(Stored items)
/---

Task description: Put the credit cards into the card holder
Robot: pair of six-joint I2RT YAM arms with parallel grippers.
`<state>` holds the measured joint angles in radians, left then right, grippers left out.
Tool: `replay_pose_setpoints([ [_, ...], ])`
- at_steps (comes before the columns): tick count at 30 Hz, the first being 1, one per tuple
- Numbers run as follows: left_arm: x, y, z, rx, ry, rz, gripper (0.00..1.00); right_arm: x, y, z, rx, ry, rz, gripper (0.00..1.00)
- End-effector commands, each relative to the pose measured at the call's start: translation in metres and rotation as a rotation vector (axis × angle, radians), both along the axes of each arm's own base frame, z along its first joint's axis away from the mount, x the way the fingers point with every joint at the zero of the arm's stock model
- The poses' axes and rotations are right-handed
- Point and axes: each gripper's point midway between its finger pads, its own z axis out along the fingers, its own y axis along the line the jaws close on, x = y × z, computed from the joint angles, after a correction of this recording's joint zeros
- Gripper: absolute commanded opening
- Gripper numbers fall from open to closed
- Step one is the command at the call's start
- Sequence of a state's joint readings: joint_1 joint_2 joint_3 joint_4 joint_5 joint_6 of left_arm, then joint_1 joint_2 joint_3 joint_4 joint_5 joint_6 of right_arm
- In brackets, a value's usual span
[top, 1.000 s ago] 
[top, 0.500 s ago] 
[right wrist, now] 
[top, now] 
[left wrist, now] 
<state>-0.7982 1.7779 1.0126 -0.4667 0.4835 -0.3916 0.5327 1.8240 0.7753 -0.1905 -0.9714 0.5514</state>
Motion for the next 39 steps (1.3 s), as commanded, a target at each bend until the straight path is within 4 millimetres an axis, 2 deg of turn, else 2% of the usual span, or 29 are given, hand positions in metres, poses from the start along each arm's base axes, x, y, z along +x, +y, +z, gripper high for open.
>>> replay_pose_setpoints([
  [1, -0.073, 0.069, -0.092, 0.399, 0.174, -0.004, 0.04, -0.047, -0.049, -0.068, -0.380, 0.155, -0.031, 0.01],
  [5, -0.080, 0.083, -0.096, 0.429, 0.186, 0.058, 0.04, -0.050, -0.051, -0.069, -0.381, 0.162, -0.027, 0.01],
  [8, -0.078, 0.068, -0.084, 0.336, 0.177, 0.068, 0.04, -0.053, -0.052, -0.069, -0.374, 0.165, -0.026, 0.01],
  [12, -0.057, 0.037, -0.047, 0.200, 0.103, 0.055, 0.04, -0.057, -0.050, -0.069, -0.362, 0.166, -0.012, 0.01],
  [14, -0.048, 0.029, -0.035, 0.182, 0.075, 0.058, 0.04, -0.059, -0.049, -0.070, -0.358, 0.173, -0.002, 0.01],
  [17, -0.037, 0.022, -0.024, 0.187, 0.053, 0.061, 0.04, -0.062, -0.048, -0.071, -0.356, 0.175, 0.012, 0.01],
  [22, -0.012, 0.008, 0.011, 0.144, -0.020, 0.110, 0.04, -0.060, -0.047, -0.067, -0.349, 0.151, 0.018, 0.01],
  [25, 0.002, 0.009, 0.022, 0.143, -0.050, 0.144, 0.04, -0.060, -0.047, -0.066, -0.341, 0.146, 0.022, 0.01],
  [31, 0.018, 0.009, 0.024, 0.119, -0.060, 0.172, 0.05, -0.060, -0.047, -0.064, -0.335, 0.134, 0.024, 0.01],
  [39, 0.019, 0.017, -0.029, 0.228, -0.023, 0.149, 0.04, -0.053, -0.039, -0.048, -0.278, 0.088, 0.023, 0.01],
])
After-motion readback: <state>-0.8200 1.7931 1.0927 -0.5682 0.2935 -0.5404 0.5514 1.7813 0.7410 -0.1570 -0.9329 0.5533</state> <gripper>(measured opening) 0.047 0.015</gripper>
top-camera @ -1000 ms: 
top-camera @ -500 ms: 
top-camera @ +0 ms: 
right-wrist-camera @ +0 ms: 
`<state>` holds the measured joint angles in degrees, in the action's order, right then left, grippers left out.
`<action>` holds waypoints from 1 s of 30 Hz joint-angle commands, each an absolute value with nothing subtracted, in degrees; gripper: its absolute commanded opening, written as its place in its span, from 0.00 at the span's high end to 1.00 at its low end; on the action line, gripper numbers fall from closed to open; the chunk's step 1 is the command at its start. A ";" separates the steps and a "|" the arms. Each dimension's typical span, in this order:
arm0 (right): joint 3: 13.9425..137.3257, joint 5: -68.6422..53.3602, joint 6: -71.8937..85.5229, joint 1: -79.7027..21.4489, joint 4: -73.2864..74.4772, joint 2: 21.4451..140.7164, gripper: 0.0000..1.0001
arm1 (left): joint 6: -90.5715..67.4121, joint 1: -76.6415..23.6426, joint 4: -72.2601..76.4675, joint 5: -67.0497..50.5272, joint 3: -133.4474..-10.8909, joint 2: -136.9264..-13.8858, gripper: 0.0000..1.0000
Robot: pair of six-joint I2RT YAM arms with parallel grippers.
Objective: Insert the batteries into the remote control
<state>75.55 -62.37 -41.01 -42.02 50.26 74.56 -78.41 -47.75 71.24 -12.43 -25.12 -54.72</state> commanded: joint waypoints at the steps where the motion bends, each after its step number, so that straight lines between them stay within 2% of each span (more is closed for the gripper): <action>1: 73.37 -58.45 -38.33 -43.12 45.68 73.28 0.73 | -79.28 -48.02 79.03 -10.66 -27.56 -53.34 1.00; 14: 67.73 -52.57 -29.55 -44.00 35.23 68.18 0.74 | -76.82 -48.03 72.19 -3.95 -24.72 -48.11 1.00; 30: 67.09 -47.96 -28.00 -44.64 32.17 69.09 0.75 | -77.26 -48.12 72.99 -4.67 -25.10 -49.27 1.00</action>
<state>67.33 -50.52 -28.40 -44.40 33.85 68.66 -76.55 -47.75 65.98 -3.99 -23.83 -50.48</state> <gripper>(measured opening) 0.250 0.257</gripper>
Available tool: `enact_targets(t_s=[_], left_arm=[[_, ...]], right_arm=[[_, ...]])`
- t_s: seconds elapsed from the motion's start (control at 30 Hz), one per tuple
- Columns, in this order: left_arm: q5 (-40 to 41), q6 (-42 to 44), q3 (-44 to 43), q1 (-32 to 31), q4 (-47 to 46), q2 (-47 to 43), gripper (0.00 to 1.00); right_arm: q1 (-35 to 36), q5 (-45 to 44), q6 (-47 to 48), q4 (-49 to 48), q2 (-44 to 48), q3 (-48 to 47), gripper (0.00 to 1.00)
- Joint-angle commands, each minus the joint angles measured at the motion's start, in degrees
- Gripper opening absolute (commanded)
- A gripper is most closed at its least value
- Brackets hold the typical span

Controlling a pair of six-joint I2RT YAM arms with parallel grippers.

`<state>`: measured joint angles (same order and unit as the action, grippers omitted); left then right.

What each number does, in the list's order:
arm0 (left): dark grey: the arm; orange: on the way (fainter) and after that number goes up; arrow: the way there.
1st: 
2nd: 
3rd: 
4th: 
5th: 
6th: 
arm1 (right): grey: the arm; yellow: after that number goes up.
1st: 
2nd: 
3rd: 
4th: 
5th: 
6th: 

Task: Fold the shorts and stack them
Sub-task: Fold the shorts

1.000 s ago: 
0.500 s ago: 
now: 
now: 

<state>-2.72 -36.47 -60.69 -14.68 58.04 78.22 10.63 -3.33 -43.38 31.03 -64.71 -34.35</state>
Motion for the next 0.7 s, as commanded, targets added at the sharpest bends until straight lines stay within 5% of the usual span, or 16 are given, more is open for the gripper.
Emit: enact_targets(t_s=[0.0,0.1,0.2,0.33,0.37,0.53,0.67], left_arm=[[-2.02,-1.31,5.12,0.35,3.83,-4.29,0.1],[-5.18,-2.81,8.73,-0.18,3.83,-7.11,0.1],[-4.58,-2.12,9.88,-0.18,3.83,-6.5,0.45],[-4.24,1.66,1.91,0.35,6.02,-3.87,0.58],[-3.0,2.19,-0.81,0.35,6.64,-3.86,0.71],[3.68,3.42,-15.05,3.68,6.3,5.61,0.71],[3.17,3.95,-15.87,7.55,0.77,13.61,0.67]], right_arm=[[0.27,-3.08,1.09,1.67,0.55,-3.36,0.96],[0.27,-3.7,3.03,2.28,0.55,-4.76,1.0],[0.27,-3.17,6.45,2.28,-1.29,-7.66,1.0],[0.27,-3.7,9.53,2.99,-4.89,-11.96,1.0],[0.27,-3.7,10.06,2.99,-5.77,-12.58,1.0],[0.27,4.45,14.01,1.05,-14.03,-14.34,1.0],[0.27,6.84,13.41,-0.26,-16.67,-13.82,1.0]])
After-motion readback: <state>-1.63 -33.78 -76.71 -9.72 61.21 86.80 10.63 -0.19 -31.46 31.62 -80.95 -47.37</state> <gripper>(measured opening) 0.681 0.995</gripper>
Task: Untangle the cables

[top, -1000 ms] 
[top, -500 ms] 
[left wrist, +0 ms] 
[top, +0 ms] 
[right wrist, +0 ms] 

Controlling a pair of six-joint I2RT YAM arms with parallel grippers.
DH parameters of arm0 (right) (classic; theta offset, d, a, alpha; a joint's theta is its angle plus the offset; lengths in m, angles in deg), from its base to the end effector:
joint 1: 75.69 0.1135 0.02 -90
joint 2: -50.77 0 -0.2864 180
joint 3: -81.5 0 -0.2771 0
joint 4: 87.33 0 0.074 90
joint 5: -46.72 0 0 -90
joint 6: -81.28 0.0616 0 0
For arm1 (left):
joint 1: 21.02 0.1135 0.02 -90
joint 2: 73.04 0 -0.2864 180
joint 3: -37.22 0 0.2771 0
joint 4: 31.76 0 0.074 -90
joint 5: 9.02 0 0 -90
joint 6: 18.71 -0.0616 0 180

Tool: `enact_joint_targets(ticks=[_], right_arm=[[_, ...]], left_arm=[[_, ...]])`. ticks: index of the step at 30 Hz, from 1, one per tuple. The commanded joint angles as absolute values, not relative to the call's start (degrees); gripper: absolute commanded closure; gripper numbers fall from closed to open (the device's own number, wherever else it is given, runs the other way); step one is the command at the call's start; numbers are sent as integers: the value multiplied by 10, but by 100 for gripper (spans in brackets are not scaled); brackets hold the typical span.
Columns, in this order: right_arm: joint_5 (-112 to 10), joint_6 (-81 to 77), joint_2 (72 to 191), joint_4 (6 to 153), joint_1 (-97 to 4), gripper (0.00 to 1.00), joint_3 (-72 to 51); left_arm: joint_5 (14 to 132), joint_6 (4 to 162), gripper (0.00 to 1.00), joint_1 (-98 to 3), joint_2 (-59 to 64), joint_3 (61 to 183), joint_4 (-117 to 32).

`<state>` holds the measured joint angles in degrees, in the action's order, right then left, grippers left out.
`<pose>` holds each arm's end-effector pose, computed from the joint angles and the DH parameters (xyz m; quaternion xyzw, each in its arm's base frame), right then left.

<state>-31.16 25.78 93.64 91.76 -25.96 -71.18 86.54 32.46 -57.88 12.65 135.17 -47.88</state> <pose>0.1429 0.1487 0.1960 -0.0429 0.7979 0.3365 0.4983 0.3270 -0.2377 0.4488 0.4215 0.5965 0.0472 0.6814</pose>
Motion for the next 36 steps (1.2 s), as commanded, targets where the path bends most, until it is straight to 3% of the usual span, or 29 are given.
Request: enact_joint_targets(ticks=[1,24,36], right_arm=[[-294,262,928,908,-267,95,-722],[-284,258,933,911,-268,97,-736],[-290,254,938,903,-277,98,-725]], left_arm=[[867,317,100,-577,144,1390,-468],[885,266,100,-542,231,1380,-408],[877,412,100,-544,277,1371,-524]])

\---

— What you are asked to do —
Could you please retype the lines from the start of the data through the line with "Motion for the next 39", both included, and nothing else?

— Response to the exercise —
Task description: Put the credit cards into the card holder
Robot: pair of six-joint I2RT YAM arms with parallel grippers.
`<state>` holds the measured joint angles in radians, left then right, grippers left out.
Tool: `replay_pose_setpoints([ [_, ...], ])`
- at_steps (comes before the columns): tick count at 30 Hz, the first being 1, one per tuple
- Numbers run as follows: left_arm: x, y, z, rx, ry, rz, gripper (0.00..1.00); right_arm: x, y, z, rx, ry, rz, gripper (0.00..1.00)
- End-effector commands, each relative to the pose measured at the call's start: translation in metres and rotation as a rotation vector (axis × angle, radians), both along the axes of each arm's own base frame, z along its first joint's axis away from the mount, x the way the fingers point with every joint at the zero of the arm's stock model
- The poses' axes and rotations are right-handed
- Point and axes: each gripper's point midway between its finger pads, its own z axis out along the fingers, its own y axis along the line the jaws close on, x = y × z, computed from the joint angles, after a correction of this recording's joint zeros
- Gripper: absolute commanded opening
- Gripper numbers fall from open to closed
- Step one is the command at the call's start
- Sequence of a state's joint readings: joint_1 joint_2 joint_3 joint_4 joint_5 joint_6 of left_arm, then joint_1 joint_2 joint_3 joint_4 joint_5 joint_6 of right_arm
- In brackets, a value's usual span
[top, 1.000 s ago] 
[top, 0.500 s ago] 
[right wrist, now] 
[top, now] 
[left wrist, now] 
<state>-0.7982 1.7779 1.0126 -0.4667 0.4835 -0.3916 0.5327 1.8240 0.7753 -0.1905 -0.9714 0.5514</state>
Motion for the next 39 steps (1.3 s), as commanded, a target at each bend until the straight path is within 4 millimetres an axis, 2 deg of turn, else 2% of the usual span, or 29 are given, hand positions in metres, poses from the start along each arm's base axes, x, y, z along +x, +y, +z, gripper high for open.

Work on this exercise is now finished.